Esta población se caracteriza por el elevado uso que hace de los servicios pero sin recibir un tratamiento óptimo. Al analizarla, vimos la imposibilidad de abordar sus necesidades de salud sin prestar la debida consideración a sus problemas socioeconómicos.

Los profesionales sanitarios de Maccabi trabajan en unidades integradas que cuentan con un gestor de casos, que es el médico primario, un integrador de cuidados, que es la enfermera, y un equipo multidisciplinar formado por un trabajador social, un dietista y fisioterapeuta.

El servicio se basa en un enfoque proactivo recurriendo al modelo de cuidados crónicos (MCC) y a la continuidad de los cuidados, lo cual supone una identificación y reclutamiento proactivos de los pacientes para las intervenciones. El MCC incorpora los elementos básicos para la mejora de los cuidados en los sistemas de salud comunitarios y la continuidad de los cuidados en materia de relaciones, gestión e información.

El paciente se considera en su conjunto, lo cual implica que su enfermedad se tiene en cuenta desde los puntos de vista médico, social, emocional y económico. El médico primario mejora el régimen médico del paciente, la enfermera integradora de cuidados dota al paciente de los instrumentos necesarios para gestionar su propia enfermedad y el equipo multidisciplinar ofrece apoyo para cualquier necesidad específica social, nutricional o funcional.

Desde diciembre de 2017, 3 500 pacientes han recibido tratamiento en este servicio y en la actualidad 2 500 están siendo tratados en todo el país. La media de contactos durante la intervención ha sido de 7,5 por paciente, en comparación con los 3,5 de antes de la intervención. Las enfermeras han realizado la mitad de los contactos (51%) y los miembros del equipo multidisciplinar la otra mitad (22% fisioterapeuta, 12% dietista y 15% trabajador social). La evidencia al respecto apunta a una reducción de costos, sobre todo en relación con la disminución de las hospitalizaciones.

Un inmigrante ruso, que llamaremos T.A, era un ‘paciente cardiaco’ que acudía recurrentemente al servicio de urgencias. La unidad integrada se puso en contacto con él al darse cuenta de que tenía problemas sociales y de salud mental.

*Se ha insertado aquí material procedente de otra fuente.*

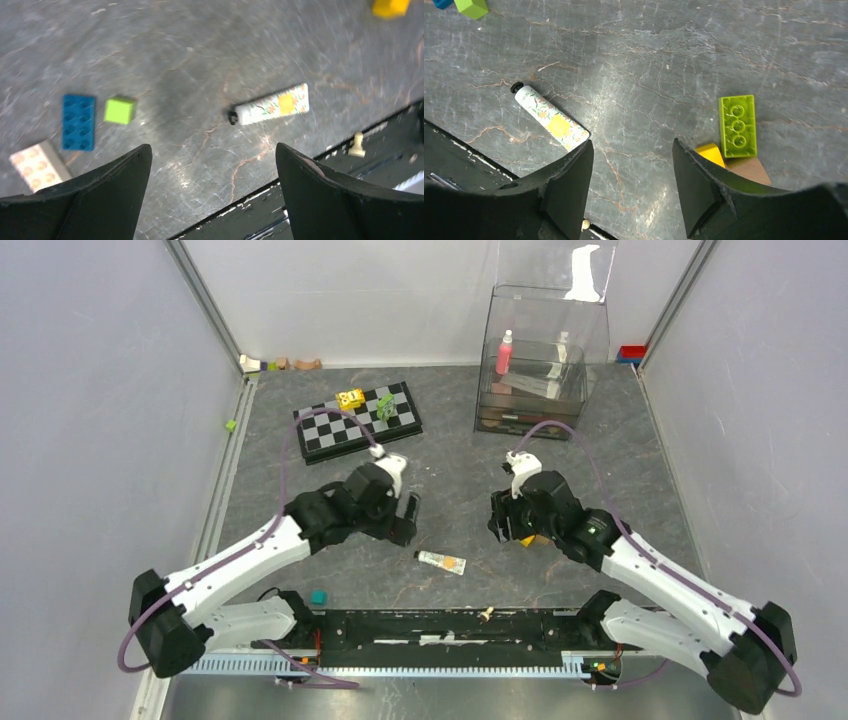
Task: Organize the makeup
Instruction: Pick up the makeup from the center of the board.
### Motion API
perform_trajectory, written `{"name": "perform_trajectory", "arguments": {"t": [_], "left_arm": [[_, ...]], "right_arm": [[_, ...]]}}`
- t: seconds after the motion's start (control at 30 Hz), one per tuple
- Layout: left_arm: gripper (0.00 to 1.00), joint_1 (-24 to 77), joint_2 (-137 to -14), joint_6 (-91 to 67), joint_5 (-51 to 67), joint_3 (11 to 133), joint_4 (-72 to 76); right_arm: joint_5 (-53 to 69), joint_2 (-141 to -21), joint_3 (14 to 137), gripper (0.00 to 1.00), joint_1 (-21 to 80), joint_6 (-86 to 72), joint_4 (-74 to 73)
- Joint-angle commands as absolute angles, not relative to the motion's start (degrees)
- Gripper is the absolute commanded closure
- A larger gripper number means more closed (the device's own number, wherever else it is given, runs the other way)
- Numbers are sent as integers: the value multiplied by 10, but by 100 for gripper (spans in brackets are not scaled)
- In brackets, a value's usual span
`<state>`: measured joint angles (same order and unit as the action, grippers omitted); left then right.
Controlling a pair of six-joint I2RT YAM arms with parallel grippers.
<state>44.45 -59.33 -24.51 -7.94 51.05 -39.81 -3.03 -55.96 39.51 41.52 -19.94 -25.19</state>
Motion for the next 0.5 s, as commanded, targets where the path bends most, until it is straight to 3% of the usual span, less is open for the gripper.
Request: {"name": "perform_trajectory", "arguments": {"t": [0.0, 0.23, 0.47], "left_arm": [[1, 502, -635, -124, -51, 547, -340], [3, 507, -662, 93, 117, 512, -284], [2, 518, -753, 262, 189, 515, -307]], "right_arm": [[-71, -507, 434, 34, 415, -228, -319], [-39, -466, 455, 32, 415, -214, -350], [-19, -440, 460, 31, 415, -189, -377]]}}
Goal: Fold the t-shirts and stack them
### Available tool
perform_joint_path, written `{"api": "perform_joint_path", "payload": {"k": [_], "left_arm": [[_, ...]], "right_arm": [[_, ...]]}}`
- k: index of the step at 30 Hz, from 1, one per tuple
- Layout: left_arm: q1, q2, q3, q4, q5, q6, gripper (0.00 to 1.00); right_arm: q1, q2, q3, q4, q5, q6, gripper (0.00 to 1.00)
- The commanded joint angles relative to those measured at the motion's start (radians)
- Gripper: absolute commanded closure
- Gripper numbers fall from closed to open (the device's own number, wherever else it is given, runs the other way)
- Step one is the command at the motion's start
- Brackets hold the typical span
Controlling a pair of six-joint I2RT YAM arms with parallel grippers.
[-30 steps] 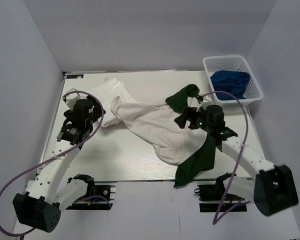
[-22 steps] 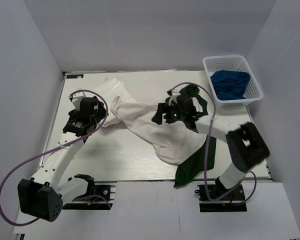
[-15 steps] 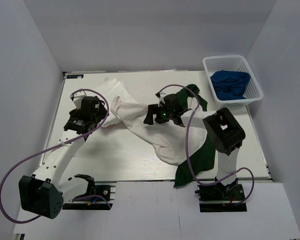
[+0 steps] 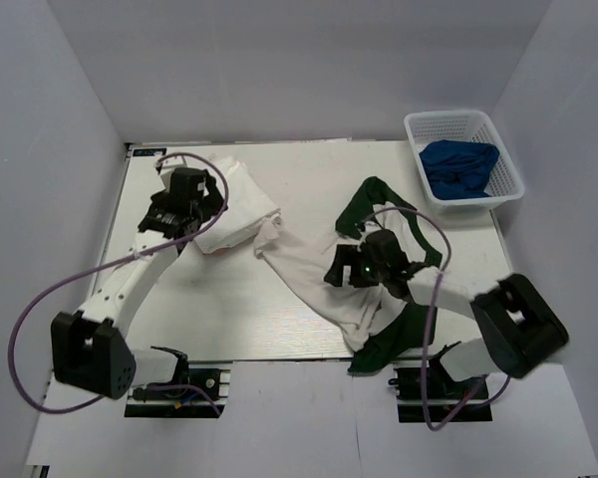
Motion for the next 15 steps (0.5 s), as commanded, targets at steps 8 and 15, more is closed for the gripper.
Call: {"api": "perform_joint_path", "payload": {"k": [8, 15], "left_arm": [[0.006, 0.540, 0.505, 0.042, 0.185, 0.415, 0.01], [-0.003, 0.741, 0.548, 0.050, 0.360, 0.698, 0.01]], "right_arm": [[-0.001, -0.256, -0.067, -0.459, 0.274, 0.042, 0.10], [-0.005, -0.296, -0.063, -0.349, 0.240, -0.008, 0.10]]}}
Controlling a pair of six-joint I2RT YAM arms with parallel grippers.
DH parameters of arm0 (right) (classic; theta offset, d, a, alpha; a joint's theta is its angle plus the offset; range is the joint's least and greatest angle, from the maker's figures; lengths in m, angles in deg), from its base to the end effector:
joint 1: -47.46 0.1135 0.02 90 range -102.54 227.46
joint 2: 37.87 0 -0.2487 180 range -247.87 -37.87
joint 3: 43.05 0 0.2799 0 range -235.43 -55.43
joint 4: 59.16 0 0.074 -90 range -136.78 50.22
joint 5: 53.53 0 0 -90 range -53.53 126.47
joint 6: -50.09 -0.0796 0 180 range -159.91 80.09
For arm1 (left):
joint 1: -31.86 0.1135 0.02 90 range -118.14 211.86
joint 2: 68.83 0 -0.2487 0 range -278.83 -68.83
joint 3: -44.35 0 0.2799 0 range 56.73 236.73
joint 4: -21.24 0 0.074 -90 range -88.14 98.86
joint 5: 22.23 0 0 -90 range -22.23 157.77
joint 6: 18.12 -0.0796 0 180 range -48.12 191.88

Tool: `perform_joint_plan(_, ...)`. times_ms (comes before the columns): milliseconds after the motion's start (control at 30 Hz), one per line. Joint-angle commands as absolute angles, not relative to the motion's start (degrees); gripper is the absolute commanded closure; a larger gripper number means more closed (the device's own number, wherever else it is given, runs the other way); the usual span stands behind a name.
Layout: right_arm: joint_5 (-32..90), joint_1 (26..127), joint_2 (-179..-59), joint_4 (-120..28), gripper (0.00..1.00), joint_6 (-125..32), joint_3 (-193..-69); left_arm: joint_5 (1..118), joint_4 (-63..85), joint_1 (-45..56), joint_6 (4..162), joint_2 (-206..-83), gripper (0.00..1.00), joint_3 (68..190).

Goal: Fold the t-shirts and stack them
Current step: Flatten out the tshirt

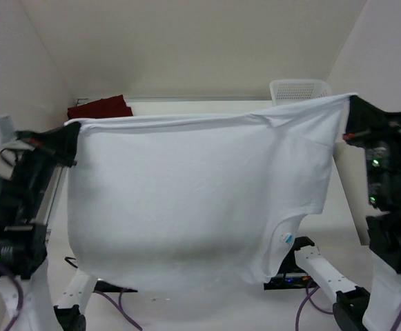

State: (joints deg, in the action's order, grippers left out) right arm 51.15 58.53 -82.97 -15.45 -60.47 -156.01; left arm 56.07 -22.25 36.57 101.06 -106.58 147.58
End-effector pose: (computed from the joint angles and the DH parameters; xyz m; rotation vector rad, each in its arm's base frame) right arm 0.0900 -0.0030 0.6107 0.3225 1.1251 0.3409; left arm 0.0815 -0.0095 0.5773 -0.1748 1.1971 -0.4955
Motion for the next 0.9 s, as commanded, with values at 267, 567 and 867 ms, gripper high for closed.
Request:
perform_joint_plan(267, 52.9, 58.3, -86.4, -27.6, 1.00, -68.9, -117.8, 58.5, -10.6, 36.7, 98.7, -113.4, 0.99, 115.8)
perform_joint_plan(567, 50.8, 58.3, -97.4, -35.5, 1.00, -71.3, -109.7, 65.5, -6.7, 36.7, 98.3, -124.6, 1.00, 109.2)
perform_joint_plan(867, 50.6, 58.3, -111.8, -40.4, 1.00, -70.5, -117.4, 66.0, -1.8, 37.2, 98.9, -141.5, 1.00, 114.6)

Convivía con un trastorno de ansiedad además de con episodios de confusión y era habitual que interpretara sus síntomas psicológicos como síntomas cardiacos. La unidad integrada le diseñó un plan personalizado, en particular con medicamentos cardiacos y antidepresivos.

Unas semanas después, su enfermedad estaba estabilizada y la enfermera le ayudó a ponerse en marcha y a empoderarle, animándole a llevar a cabo su tratamiento y formándole sobre su enfermedad coronaria para gestionarla él mismo.

Buena parte de esta intervención consistió en motivar al paciente para actuar y potenciar su confianza en sí mismo. Con el tiempo, adquirió habilidades de autogestión y comenzó a diferenciar entre estados clínicos y estados emocionales y, como resultado, dejó de acudir a los servicios de urgencias.

Cuando estuvo más fuerte, consiguió volver a trabajar como cocinero y terminó abriendo y dirigiendo un restaurante de éxito.